Japanese-English dictionary for Kobo

Since ever the Kobo firmwares also allowed downloading of a bunch of dictionaries, most of which I don’t need. As I am fluent in most languages I read and write, the only real dictionary I would like to see is a Japanese-English (I don’t dare asking for a Japanese-German). Unfortunately, Kobo never shipped one. OTOH, starting with firmware 3.16.10 they ships two different English-Japanese dictionaries, one excellent Japanese-Japanese dictionary, but not one Japanese-English. So I took the liberty to write a script that allows everyone to enrich the shipped Japanese-Japanese dictionary with English definitions.

Kobo Logo

Till now I have used Tshering’s excellent Japanese dictionary which was enriched with English definitions. It was based on the older Japanese-Japanese dictionary shipped with firmwares before 3.16.10. I didn’t want to loose the more complete dictionary from the new firmware, so here is a script that updates the dictionary for you…

Prerequisites

The script is neither fool-proof nor does everything by itself. Furthermore, it requires a set of programs. In details:

  • Unix/Linux computer I haven’t tried anything of this on a Windows machine, but I am happy about feedback. I am working on a version that does not depend on external programs, and thus might be much more portable.
  • Dictionaries A copy of the Edict dictionary – see below for details on dictionaries.
  • 7z A standard zip/unzip program that also takes the locale into account when unpacking (different to unzip that I have access to)
  • Perl modules Various Perl modules that should be standard on most installations: Getopt::Long, File::Temp, File::Basename, and Cwd.

Supported dictionaries

At the moment the program can use the following two dictionaries as sources: Edict2 and Japanese3.

Edict2

The Edict dictionary is a free dictionary which is the base of most other dictionaries. Created by the JMdict/EDICT Project it provides a very complete Japanese-English dictionary.

To use the dict with the current program, one need to download the edict2.gz file and unpack it with gunzip edict2.gz.

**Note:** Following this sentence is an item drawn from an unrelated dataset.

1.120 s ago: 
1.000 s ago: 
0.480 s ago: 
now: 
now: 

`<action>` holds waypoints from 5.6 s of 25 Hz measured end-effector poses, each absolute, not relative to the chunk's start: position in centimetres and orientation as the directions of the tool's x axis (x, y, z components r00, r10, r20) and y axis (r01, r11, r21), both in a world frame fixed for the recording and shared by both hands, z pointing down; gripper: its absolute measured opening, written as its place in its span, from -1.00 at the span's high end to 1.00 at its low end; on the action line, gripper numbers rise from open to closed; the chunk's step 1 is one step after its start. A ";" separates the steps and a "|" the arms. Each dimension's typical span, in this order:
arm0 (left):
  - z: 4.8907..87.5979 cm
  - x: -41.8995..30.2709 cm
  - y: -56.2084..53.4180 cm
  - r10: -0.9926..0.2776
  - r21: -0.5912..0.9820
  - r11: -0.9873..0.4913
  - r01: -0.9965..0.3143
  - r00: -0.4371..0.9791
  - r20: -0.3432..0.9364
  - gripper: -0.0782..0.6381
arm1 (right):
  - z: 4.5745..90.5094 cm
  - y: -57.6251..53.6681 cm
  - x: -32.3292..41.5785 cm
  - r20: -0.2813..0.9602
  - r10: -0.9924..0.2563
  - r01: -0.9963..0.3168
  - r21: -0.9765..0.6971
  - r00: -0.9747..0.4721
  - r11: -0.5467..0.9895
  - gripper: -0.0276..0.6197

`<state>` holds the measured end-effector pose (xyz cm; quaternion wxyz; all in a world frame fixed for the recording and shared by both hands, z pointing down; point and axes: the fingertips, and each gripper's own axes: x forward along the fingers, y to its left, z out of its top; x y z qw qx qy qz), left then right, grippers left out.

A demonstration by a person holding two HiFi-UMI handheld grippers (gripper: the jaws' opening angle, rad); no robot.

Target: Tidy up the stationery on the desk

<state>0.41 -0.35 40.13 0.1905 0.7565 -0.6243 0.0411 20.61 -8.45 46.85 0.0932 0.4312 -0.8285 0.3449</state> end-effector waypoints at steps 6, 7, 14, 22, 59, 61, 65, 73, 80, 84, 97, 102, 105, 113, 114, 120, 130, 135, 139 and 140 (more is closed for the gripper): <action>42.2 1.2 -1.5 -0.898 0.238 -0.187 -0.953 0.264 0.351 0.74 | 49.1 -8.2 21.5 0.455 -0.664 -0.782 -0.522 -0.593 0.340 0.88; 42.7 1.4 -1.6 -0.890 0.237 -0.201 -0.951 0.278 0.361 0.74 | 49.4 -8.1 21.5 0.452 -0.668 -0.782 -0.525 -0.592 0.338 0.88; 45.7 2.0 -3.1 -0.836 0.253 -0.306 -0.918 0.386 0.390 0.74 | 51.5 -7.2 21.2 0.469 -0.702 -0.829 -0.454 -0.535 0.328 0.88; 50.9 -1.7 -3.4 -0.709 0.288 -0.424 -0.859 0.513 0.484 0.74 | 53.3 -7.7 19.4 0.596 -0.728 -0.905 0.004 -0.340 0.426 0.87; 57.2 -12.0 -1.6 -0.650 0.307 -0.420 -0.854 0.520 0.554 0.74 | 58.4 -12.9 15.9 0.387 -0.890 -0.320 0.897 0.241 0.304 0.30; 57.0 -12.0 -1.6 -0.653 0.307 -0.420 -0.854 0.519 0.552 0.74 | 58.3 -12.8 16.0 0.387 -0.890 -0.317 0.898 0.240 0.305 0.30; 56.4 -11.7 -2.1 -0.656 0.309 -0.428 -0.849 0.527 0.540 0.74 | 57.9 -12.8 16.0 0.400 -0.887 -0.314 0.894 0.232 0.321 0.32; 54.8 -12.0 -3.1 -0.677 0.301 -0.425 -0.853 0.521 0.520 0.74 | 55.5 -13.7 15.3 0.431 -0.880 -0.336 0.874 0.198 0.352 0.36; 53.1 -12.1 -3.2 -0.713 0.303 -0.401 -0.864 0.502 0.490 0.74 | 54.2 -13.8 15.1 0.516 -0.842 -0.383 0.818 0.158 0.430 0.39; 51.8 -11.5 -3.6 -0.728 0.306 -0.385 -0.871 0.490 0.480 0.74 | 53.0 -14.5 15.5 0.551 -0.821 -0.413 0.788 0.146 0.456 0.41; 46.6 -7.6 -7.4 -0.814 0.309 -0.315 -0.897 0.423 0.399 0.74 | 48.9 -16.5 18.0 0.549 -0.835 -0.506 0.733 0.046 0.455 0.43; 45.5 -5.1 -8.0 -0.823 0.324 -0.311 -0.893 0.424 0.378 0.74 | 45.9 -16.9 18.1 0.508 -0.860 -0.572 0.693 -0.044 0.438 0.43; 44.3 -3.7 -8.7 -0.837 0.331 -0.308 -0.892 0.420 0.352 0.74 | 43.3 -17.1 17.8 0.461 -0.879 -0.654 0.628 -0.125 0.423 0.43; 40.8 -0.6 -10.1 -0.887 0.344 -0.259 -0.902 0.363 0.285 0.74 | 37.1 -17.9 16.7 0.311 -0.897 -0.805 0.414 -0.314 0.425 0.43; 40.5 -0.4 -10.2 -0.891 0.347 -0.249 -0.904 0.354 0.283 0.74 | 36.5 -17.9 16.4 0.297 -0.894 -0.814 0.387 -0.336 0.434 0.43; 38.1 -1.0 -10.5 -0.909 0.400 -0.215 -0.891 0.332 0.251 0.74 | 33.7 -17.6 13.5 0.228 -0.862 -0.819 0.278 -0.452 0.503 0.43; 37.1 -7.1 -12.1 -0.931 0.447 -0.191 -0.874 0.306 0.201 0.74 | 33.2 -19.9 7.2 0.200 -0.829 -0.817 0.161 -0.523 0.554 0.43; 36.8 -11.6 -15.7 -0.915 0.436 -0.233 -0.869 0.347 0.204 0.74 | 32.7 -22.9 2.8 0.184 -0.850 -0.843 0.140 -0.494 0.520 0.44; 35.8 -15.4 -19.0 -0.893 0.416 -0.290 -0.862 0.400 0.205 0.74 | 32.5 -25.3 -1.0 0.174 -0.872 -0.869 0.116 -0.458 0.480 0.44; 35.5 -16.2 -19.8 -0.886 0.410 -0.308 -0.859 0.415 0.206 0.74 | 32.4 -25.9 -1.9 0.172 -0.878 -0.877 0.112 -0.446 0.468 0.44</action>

If you put it into the same directory as the Perl script, nothing else needs to be done, otherwise one can use the command line option --edict PATH-TO-EDICT to specify the location of the edict2 file.

Japanese3

The Japanese3 is a dictionary application for iOS which provides another very complete Japanese-English dictionary. My feeling is that it is 90% and more based on Edict, so adding it will not buy you much, but still a bit (see below for how much!).

If you have purchased this dictionary/application, and you manage to get access to your iOS device (via jailbreaking or some other tools), then you need to get the file Japanese3.db from the application folder, and then generate a file via sqlite3 as follows:

$ sqlite3 Japanese3.db
.output japanese3-data
select Entry, Furigana, Summary from entries;

If you save the generated file japanese3-data into the same directory as the Perl script, nothing else needs to be done, otherwise one can use the command line option --japanese3 PATH-TO-J3-DATA to specify the location of the Japanese3 data file.

Command line options

The program supports the following command line options:

  • -h, --help Print this message and exit.
  • -i, --input location of the original Kobo GloHD dict, defaults to dicthtml-jaxxdjs.zip. This can of course point to one of the old dictionaries named dicthtml-ja.zip to enhance those.
  • -o, --output name of the output file, defaults to dicthtml-jaxxdjs-TIMESTAMP.zip
  • --dicts dictionaries to be used, can be given multiple times, possible values are edict2 and japanese3. The order determines the priority of the dictionary.
  • -e, --edict location of the edict2 file, defaults to edict2
  • -j, --japanese3 location of the japanese3 file, defaults to japanese3-data
  • –keep-input keep the unpacked directory
  • –keep-output keep the updated output directory
  • -u, –unpacked location of an already unpacked original dictionary

Note that in case you pass in the option --unpacked, the files should be properly named (encodings are a problem!). Furthermore, note that the unpacked directory contains lots of .gif and .html files that are actually gzip-compressed files, but lacking the .gz extension.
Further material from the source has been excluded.